There are different types of spoofing and they are ARP Poisoning, MAC Spoofing, IP address spoofing, Web spoofing and DNS spoofing. We have already seen ARP poisoning, MAC spoofing and Web Spoofing in Sections 3.1, 3.2 and 3.3 respectively. In IP address spoofing, the trust relationship between two hosts is exploited. The firewall of a victim may allow only packets with certain trusted source IP addresses. The attacker circumvents this by generating packets that have a source address of a trusted host. He may then drown the trusted host by a SYN flood so that it cannot respond. As the attacker cannot get the reply packets to his computer, he is faced with the challenge of guessing or narrowing down the correct sequence number from the Initial Sequence Number (ISN) to further his attack.
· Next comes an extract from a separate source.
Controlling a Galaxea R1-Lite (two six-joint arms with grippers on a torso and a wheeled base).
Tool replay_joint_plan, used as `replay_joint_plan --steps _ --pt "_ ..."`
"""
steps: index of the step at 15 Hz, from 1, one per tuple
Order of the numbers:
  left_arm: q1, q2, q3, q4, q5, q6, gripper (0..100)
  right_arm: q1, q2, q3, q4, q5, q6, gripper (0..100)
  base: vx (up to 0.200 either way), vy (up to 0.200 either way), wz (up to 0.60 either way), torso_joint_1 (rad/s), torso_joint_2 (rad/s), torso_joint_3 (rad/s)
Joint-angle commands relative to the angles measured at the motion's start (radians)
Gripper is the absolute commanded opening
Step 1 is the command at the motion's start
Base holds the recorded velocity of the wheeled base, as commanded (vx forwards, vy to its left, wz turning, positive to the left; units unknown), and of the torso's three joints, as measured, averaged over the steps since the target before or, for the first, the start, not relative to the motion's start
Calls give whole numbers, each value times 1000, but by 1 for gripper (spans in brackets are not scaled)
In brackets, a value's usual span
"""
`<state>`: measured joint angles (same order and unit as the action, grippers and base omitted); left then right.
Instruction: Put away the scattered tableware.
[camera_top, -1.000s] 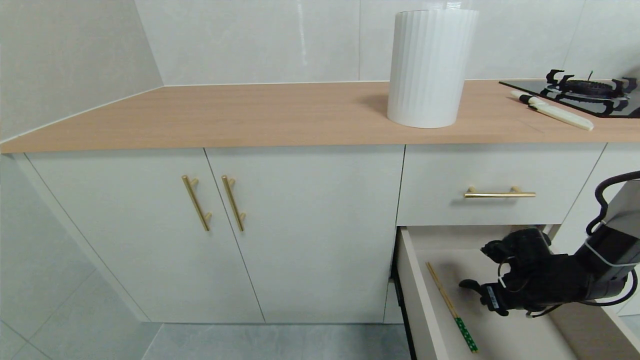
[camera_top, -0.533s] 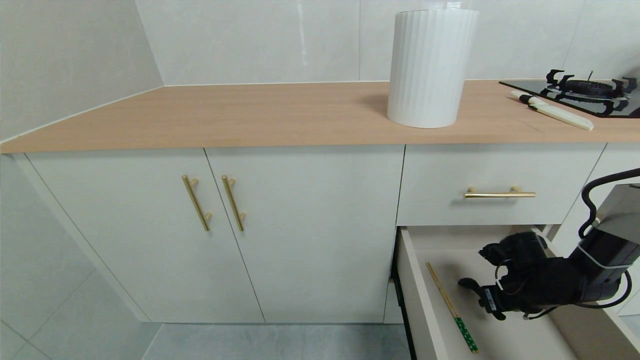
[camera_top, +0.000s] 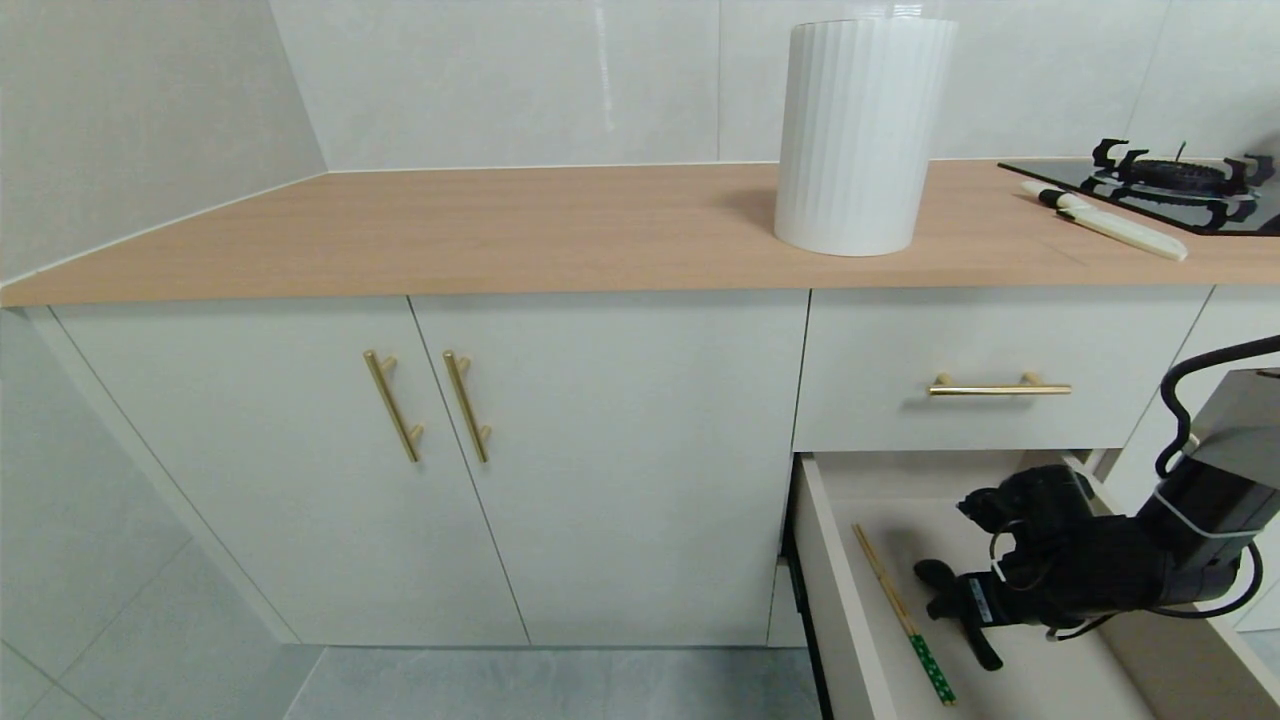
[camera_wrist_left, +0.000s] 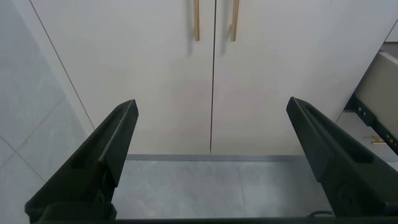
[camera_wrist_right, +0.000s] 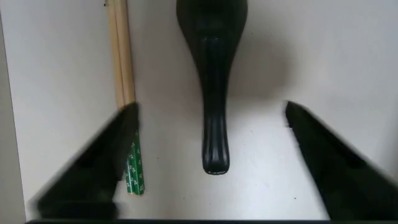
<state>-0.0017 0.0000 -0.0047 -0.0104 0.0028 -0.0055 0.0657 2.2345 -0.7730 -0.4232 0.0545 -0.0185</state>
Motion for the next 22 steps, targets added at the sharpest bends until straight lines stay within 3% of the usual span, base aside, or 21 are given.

In DNS spoofing the attacker directs the users to a compromised server and they are requested to enter sensitive information, similar to web spoofing. Here the attacker compromises the victim company’s web server and changes the hostname-to-IP address mapping. When the users request the host name, they are directed to the attacker’s server. Even corporate e-mails can be redirected thus to attacker’s mail server, which copies them before forwarding them to their final destination.

CPU and memory attacks

They involve the use of memory hungry codes or infinite looping codes to crash the system. In general, anything that allows data to be written to disk can be used to execute a denial-of-service attack if there are no bounds on the amount of data that can be written. Buffer overflow vulnerability in many software can be exploited to get this attack done.

Window multiplication

Technique used to send images of goods for sales or pornographic images in which when the active window is closed, two or more windows are opened. These unwanted windows that keep on multiplying takes up resources and if not controlled can bring that system to a halt.

Airwaves jamming

Lot of equipment like microwave ovens, baby monitors, cordless phones etc operate on the unregulated 2.4 GHz radio frequency band, which is the same as 802.11b wireless LAN’s operational frequency band. Hence commonly available consumer products can give hackers the tools for a simple and extremely damaging DoS attack. Injecting large amounts of noise from some of these devices that operate at 2.4 GHz, they can jam the airwaves and shut down a Wireless LAN (WLAN, 2003).

Disassociation attack

By configuring a wireless station to work as an Access Point, attackers can launch more effective DoS attacks. He can flood the airwaves with continuous disassociate

Detailed DoS attacks in wireless networks and countermeasures 163

commands that compel all stations within range to disconnect from the wireless LAN. In another variation, the attacker’s malicious access point broadcasts periodic disassociate commands that cause a situation where stations are continually disassociated from the network, reconnected and disassociated again. Session hijacking is said to occur when an attacker causes the user to lose his connection, and the attacker assumes his identity and privileges for a period. An attacker disables temporarily the user’s system, say by DoS attack or a buffer overflow exploit. The attacker then takes the identity of the user. The attacker now has all the access that the user has. When he is done, he stops the DoS attacks, and lets the legitimate user resume. The user may not detect the interruption if the disruption lasts no more than a couple of seconds or few minutes. Such hijacking can be achieved by using forged Disassociation DoS attack as explained above.

EAP manipulation attack

The Extensible Authentication Protocol (EAP) can be manipulated by hackers to launch DoS attacks. There are several forms of attacks where an attacker can manipulate EAP protocols by aiming wireless stations and AP with start commands, log-off commands, premature successful connection messages, failure messages etc., where the EAP protocol is modified (Hatch, 2003).

System log manipulation attack

The system logs are our first source of information about what has occurred on our computer. There are many different possible system logging daemons, syslogd and syslog-ng (in UNIX) being the most popular. Both have a configuration file (/etc/syslog.conf and /etc/syslog-ng.conf respectively) that dictates where logs should be sent. You may just log everything to /var/log/messages. An attacker can purposefully spew your syslog server with uninteresting log entries to cause the logs to rotate out of existence and hide any of his earlier logged activities (Hatch, 2003).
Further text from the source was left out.